Magnetic medical devices are a $5 billion/year worldwide industry–an estimated $500 million/year in the United States alone–yet there’s little to no evidence that they work to relieve pain. Here’s more evidence that they don’t: “Magnetic shoe insoles did not effectively…
September 26, 2005

Magnetic medical devices are a $5 billion/year worldwide industry–an estimated $500 million/year in the United States alone–yet there’s little to no evidence that they work to relieve pain. Here’s more evidence that they don’t: “Magnetic shoe insoles did not effectively relieve foot pain among patients in a study, researchers report in the current issue of Mayo Clinic Proceedings.” Kudos to the doctors for publishing their negative results, even though the study’s materials were provided by Spenco Medical Corp., a company that makes magnetic medical devices. (Think the company will mention the study in their advertising?)

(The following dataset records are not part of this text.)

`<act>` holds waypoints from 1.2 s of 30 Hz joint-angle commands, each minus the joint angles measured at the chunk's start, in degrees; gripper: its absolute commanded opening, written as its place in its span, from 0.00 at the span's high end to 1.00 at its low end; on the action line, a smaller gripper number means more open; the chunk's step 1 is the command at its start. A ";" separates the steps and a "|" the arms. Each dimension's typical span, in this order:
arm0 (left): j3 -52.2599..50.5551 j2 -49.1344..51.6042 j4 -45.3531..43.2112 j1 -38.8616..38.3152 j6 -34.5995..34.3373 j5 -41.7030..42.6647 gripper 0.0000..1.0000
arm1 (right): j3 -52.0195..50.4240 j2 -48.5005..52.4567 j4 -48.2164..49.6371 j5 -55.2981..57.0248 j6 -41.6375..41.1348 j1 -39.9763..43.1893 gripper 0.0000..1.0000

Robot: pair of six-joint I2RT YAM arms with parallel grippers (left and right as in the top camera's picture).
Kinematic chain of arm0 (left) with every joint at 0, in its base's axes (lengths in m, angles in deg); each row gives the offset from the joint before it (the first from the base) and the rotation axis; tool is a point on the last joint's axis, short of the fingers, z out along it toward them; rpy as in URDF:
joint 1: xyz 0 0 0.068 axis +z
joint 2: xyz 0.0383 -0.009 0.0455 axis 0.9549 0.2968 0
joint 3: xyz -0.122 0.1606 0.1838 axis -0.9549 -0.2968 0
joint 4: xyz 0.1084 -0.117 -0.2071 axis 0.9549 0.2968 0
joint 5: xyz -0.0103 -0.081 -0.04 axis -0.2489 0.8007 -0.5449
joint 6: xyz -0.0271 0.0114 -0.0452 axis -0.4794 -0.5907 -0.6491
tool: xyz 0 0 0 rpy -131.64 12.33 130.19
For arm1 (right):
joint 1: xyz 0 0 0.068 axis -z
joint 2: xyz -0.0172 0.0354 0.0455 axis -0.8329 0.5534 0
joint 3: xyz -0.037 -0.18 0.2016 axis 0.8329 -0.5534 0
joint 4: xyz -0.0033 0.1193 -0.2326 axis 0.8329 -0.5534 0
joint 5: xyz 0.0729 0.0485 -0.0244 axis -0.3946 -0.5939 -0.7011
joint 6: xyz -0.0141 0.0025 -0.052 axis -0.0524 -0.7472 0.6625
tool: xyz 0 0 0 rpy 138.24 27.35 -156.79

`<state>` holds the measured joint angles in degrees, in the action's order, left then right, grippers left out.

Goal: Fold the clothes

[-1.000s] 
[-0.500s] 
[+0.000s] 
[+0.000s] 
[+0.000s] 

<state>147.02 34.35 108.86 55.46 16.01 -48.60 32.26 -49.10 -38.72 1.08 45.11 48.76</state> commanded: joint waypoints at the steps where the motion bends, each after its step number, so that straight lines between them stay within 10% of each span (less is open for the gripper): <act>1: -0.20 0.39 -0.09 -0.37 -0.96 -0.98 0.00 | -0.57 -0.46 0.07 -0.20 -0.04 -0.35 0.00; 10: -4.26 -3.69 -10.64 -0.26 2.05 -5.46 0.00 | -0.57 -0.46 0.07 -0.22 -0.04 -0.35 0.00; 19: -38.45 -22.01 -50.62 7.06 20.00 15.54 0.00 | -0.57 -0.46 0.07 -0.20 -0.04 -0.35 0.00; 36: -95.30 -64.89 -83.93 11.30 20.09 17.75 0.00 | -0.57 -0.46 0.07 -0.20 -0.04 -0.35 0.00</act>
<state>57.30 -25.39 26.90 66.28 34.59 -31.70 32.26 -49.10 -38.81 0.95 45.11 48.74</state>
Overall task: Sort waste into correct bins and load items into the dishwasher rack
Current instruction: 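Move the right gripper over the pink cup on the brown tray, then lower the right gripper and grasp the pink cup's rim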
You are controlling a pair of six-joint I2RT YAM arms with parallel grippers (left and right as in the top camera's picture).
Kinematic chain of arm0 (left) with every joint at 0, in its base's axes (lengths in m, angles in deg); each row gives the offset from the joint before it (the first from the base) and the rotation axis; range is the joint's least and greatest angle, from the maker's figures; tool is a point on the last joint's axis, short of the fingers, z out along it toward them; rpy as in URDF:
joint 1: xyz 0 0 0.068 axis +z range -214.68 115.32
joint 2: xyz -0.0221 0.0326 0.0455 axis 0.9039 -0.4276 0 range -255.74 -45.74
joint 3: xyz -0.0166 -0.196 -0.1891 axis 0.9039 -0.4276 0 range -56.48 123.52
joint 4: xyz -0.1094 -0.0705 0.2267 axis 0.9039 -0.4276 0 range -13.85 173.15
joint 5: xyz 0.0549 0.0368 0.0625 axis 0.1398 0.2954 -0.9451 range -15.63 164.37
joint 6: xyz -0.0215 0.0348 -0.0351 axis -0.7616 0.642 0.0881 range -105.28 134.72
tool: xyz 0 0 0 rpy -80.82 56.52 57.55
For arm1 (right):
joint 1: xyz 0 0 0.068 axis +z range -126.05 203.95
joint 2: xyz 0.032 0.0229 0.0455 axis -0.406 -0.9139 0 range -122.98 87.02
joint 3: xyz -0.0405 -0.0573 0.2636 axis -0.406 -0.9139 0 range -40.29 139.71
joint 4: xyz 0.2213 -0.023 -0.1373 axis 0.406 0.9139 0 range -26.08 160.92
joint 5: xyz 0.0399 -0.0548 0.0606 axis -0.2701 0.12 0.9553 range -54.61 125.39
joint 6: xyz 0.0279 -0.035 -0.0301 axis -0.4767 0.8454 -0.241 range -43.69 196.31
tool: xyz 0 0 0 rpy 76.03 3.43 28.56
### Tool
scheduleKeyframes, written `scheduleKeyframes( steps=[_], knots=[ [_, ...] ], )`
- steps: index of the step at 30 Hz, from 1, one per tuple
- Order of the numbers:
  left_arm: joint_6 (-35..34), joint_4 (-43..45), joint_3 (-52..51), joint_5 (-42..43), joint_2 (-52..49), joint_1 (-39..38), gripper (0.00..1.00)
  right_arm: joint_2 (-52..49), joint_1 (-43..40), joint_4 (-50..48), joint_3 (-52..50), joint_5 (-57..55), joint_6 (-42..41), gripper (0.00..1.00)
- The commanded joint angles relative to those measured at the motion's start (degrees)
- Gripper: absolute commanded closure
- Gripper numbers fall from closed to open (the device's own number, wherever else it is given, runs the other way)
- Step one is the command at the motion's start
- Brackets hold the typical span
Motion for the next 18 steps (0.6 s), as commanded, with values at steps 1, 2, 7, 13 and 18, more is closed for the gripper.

What’s interesting, though, is that the magnetic insoles provided relief to patients who believed they would: “…the results indicate that patients who strongly believed in magnets had pain relief even if they were given false magnets to wear.” More evidence that the placeo effect can provide real, positive, physical benefits if you only believe a medical treatment works.

I’ve had a long-standing problem with one of my ankles, and even though I don’t believe in magnetic therapy, I will admit that in my search for relief I spent $40 on a wrap-around sleeve that contains about six magnets that appear to be little more than kitchen magnets. It didn’t work. Yes, I should have listened to my rational side–or been more gullible.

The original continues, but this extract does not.